Problem description → Repeat exactly the line with "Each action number" and each line after it to the end of the data below; pictures stay out.

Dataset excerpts
▶

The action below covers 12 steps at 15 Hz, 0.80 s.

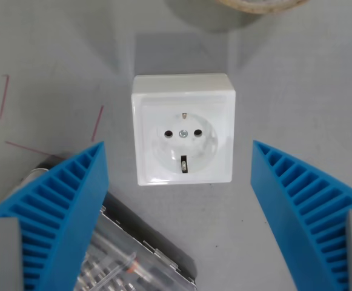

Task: Move above the white socket

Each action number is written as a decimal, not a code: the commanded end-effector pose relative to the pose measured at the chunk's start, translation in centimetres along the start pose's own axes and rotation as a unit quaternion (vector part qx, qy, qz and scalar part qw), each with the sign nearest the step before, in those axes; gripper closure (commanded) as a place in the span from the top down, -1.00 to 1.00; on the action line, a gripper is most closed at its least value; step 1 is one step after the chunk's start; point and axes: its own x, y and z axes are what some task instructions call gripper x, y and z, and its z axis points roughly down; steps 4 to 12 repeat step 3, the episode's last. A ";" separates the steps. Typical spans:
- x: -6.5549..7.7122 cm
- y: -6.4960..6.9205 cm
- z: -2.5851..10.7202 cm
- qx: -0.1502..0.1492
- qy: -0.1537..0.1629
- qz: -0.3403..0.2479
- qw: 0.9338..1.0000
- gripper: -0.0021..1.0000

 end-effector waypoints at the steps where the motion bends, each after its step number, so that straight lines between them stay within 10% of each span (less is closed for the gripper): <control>1: 0.5 0.7 0.2 0.014 0.004 -0.013 1.000 1.00; 12: 0.5 0.7 0.3 0.014 0.004 -0.012 1.000 1.00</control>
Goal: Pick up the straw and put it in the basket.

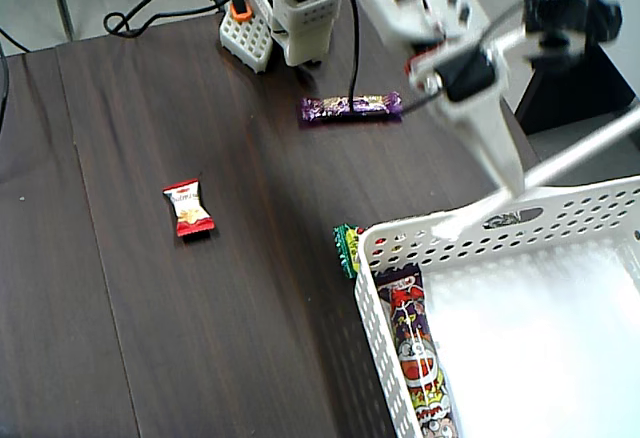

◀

Response to this exercise →
Each action number is written as a decimal, not a code: the commanded end-effector pose relative to the pose measured at the chunk's start, translation in centimetres along the start pose's own axes and rotation as a unit quaternion (vector part qx, qy, qz and scalar part qw), each with the sign nearest the step before, in those axes; gripper closure (commanded) as a place in the span from the top down, -1.00 to 1.00; on the action line, a gripper is most closed at its least value; step 1 is one step after the chunk's start; point and axes: its own x, y and z axes are what some task instructions call gripper x, y and z, and its z axis points roughly down; steps 4 to 12 repeat step 3, the episode's last. A ";" separates the steps. Typical spans:
- x: -6.5549..7.7122 cm
- y: -6.4960..6.9205 cm
- z: -2.5851..10.7202 cm
- qx: -0.1502..0.1492
- qy: -0.1537..0.1629
- qz: -0.3403..0.2479
- qw: 0.9338..1.0000
- gripper: -0.0021..1.0000

 end-effector waypoints at the steps where the motion bends, each after its step number, so that straight lines between them stay within 10% of each span (less is closed for the gripper): <control>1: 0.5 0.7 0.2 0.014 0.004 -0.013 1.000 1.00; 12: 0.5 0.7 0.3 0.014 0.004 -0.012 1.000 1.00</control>
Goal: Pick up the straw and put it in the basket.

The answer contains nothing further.